Birinci kuşak haklar, “İnsan Hakları Evrensel Bildirgesi“nin 2-21 inci maddeleri arasında yer alan “kişi hakları” ve “siyasal haklar”dan oluşur. Bu haklar bireyler için, devletin müdahalesinin yasaklandığı bir alanın güvence altına alınmasını sağlayan haklardır.
Yaşam hakkı, düşünce ve düşünceyi ifade özgürlüğü, din ve vicdan özgürlüğü, kişi dokunulmazlığı, konut dokunulmazlığı gibi “kişisel haklar” ile, başta seçme ve seçilme hakkı ile örgütlenme hakkı olmak üzere “siyasal haklar” birinci kuşağı oluşturan temel insan haklarıdır.
İkinci kuşak “insan hakları” ise, “İnsan Hakları Evrensel Bildirgesi”nin 22-27′inci maddelerini oluşturan “sosyal-ekonomik haklar” ve “kültürel haklar” dan oluşmaktadır. Sosyal güvenlik, adil ücret, asgari ücret, sağlık, çalışma, sendikal, toplu pazarlık ve sözleşme ile grev gibi haklar, “sosyal-ekonomik haklar”ı , “bilim ve sanatı öğrenme hakkı” ile “eğitim hakkı” gibi haklar ise “kültürel haklar”ı oluşturmaktadır.
O halde sanat, ikinci kuşak haklar arasında kişiler için sanatı öğrenme hakkı olarak, kültürel bir hak olarak tanınmıştır.
Birleşmiş Milletler Siyasal Haklar Sözleşmesi’nin 19. Maddesine göre, herkes, kimse karışmaksızın istediği düşünceyi savunma hakkına sahiptir.
Herkesin düşündüklerini anlatım özgürlüğü vardır.Bu hak herkesin, hiçbir sınır tanımaksızın, her çeşit bilgiyi ve düşünü, sözlü, yazılı ya da basılı biçimde, sanat eserleri biçiminde ya da kendi seçeceği herhangi bir başka biçimde araştırma, edinme ve iletme özgürlüğünü de içerir.
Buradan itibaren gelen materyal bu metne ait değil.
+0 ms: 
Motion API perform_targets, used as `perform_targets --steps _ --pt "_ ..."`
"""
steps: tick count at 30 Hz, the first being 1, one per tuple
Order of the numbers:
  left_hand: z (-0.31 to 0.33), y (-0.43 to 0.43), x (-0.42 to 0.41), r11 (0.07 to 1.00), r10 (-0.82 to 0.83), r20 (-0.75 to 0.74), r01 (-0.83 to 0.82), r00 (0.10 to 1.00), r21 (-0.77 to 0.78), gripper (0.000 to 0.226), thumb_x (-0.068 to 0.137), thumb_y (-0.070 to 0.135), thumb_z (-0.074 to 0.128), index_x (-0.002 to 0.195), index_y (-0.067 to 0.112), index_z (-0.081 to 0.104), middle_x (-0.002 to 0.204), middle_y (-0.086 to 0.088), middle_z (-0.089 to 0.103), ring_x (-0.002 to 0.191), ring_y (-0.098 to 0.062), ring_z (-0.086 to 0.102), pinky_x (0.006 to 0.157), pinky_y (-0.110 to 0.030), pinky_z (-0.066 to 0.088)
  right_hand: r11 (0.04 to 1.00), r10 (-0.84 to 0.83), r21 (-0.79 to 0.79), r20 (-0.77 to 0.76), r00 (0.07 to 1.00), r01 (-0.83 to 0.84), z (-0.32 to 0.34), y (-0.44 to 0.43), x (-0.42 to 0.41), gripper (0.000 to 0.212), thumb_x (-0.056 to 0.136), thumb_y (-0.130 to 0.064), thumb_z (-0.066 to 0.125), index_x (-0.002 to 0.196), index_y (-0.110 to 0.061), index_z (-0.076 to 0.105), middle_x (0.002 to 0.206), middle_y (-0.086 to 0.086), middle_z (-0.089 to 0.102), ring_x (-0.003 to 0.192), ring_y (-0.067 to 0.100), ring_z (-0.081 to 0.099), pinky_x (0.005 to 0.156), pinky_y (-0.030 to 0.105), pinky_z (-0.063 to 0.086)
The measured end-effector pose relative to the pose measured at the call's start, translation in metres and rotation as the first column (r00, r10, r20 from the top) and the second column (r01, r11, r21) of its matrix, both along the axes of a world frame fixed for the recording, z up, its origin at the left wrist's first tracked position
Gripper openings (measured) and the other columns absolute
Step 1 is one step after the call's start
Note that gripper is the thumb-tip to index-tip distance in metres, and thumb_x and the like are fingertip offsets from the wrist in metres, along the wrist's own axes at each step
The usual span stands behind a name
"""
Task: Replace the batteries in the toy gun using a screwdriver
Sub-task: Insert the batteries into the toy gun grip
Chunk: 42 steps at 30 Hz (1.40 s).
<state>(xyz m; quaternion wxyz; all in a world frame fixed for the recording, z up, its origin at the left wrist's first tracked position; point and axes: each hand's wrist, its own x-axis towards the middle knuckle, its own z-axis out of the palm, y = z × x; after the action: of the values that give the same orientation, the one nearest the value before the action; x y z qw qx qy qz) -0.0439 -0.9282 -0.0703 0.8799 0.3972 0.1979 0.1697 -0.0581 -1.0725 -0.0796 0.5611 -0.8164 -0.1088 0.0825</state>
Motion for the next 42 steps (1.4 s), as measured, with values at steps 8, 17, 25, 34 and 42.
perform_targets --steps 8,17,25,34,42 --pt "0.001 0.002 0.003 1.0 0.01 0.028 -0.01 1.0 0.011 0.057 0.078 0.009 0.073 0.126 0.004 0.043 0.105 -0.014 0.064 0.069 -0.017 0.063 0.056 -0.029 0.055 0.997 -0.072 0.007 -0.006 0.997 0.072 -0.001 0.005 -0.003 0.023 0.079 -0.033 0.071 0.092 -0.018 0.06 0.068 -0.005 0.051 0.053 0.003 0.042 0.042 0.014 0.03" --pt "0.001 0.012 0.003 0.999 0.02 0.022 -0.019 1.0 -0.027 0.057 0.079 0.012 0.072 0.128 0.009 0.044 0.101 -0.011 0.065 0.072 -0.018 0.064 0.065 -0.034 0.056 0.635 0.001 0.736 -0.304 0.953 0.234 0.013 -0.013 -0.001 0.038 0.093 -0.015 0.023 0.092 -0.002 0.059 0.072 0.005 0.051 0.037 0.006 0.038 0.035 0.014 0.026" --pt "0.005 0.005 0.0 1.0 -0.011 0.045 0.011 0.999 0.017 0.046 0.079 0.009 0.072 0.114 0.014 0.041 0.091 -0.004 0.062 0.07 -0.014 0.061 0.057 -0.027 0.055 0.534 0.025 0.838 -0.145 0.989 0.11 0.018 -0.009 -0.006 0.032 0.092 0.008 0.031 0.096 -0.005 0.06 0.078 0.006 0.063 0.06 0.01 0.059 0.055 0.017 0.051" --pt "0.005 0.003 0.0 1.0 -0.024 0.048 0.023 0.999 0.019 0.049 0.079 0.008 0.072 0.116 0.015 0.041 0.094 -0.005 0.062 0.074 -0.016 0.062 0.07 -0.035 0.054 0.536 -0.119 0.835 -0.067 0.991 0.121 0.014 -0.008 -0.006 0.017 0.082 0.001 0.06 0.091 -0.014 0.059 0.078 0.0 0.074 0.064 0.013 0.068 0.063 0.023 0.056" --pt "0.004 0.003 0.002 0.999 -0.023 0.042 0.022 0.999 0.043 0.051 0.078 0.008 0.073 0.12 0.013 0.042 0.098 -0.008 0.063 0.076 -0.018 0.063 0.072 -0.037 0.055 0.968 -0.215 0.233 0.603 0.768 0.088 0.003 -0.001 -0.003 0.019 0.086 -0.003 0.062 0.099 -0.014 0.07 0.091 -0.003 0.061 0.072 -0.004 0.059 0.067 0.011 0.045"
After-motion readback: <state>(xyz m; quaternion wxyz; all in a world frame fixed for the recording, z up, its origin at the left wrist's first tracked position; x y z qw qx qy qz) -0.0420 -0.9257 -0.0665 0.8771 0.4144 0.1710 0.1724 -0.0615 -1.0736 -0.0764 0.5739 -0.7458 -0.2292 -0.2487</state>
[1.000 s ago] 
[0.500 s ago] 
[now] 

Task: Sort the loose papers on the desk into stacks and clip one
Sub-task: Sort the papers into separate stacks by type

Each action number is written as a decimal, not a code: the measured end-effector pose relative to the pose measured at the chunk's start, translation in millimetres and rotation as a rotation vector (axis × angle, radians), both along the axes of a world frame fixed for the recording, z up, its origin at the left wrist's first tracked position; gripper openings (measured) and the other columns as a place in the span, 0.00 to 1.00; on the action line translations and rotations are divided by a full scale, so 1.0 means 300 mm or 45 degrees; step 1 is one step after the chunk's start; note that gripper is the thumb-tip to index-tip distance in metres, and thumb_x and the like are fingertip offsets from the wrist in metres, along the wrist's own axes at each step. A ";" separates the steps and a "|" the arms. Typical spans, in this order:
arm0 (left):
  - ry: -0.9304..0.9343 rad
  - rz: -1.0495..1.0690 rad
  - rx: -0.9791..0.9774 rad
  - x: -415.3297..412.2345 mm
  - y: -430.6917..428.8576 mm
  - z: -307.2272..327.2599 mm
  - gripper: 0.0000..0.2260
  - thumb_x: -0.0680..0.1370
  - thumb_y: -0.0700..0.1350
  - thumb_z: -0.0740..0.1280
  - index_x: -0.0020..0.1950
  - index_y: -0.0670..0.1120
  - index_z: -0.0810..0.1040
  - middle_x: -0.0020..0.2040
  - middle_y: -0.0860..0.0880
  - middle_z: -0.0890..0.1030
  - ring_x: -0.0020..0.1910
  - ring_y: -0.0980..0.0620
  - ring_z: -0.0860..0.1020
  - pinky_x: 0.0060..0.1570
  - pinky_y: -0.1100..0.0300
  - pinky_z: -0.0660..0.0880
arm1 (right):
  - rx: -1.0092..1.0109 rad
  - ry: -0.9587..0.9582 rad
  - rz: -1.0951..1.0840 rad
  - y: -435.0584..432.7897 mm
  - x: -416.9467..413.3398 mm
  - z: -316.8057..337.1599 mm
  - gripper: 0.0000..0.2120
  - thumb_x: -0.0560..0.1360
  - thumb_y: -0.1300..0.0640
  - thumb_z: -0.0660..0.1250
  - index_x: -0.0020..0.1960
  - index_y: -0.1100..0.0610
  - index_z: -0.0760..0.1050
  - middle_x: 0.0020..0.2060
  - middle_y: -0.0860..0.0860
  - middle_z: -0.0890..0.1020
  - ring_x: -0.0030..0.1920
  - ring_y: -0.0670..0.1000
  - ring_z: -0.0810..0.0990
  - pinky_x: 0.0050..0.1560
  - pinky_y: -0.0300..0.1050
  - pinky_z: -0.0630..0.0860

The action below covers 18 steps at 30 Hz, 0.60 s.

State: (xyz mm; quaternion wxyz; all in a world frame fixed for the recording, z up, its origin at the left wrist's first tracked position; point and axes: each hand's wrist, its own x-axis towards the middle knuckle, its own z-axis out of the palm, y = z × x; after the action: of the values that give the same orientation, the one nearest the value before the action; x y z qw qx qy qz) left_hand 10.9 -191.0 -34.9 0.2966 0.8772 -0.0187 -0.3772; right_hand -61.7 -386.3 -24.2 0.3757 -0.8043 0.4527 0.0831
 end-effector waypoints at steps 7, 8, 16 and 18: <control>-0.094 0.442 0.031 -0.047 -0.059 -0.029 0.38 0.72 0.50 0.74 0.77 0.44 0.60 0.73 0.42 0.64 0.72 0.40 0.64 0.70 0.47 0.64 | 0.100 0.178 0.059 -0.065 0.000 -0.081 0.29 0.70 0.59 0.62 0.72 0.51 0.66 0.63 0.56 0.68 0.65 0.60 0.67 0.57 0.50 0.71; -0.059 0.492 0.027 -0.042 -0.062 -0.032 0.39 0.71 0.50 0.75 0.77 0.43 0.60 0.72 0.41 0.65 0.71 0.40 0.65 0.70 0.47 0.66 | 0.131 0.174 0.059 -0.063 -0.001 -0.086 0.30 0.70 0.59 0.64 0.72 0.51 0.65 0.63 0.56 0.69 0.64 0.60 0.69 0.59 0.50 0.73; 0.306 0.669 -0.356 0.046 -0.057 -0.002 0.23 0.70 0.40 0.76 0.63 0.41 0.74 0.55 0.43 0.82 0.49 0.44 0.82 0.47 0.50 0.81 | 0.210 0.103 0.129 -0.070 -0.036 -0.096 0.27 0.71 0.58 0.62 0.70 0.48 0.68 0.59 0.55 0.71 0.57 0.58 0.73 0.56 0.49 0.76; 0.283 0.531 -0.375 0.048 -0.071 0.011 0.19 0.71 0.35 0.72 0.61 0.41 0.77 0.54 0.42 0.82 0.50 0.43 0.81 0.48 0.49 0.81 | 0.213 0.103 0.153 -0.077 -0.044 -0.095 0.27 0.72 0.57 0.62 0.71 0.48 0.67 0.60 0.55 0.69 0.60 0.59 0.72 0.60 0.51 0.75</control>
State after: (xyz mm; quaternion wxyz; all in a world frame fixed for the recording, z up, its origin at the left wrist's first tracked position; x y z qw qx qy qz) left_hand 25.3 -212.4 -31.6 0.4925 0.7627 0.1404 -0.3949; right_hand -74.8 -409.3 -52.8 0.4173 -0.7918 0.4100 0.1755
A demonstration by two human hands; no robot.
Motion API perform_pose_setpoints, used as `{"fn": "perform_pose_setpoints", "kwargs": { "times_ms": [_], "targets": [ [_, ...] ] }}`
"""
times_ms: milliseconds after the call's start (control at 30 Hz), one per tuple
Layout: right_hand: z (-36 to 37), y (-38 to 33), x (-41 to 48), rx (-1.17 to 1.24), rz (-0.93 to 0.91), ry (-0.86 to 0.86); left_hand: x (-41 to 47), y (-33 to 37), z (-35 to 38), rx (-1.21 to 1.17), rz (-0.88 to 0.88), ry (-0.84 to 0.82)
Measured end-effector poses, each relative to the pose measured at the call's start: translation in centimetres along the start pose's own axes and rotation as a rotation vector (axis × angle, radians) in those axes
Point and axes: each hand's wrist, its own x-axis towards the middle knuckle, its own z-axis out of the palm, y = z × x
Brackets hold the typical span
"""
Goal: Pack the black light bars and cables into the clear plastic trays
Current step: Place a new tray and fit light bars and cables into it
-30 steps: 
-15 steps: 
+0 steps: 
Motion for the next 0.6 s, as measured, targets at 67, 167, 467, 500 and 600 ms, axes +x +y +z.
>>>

AİHS 10. Maddesinde düzenlenen ifade özgürlüğü artık herkes tarafından bilinmektedir ki, herkes görüşlerini açıklama ve anlatım özgürlüğüne sahiptir.
“1989′dan bu yana BİR ÇOK SES – TEK BİR DÜNYA” başlığı verilen MacBride Raporu 1980′de ” İletişim ve Toplum – Bu gün ve Yarın” adıyla yayınlanmıştır. Bu eser UNESCO’nun isteği üzerine özel bir Uluslararası Komisyon tarafından hazırlanmıştır.
“Üçüncü MacBride Yuvarlak Masa Toplantısı” 21 Haziran 1991′de İstanbul’da Tarabya Otelinde yapıldı. Bu toplantı sonunda bir “bildiri” yayınlandı.
Yayınlanan bildiride; kültürel ürünlere değinilen bölümde; Bu durumda yapılması gereken şey şiddet içermeyen diyaloga ve uzlaşmalara dayalı yeni bir demokrasi sanatını, barışçı bir kültür anlayışı içinde geliştirmektir. Bunun için de kültürel ürünlerin savaşa, saldırıya ve şiddete yönelik olmayan bir biçimde yapımını sağlamak gerekir” denilmiştir.
Bizim ülkemizin kültür anlayışı ise; kültürel ürünlere karşı savaş açmak, şiddetle yıkımını sağlamaktır.
Kitle İletişim Politikaları hakkında 7. Avrupa Bakanlar Konferansı’na katılan Devlet Bakanları (Kiev, 10-11 Mart, 2005) insanlığın ortak mirası olan kültürel çeşitliliğin tanınması, korunması ve geliştirilmesi hususunda mutabık kalmışlardır.
Yol haritasında ise, kültürel içerik ve sanatsal ifade tarzlarının çeşitliliğinin korunması hakkında uluslararası bir sözleşme zemini oluşturulmasına çaba gösterilmesi benimsenmiştir.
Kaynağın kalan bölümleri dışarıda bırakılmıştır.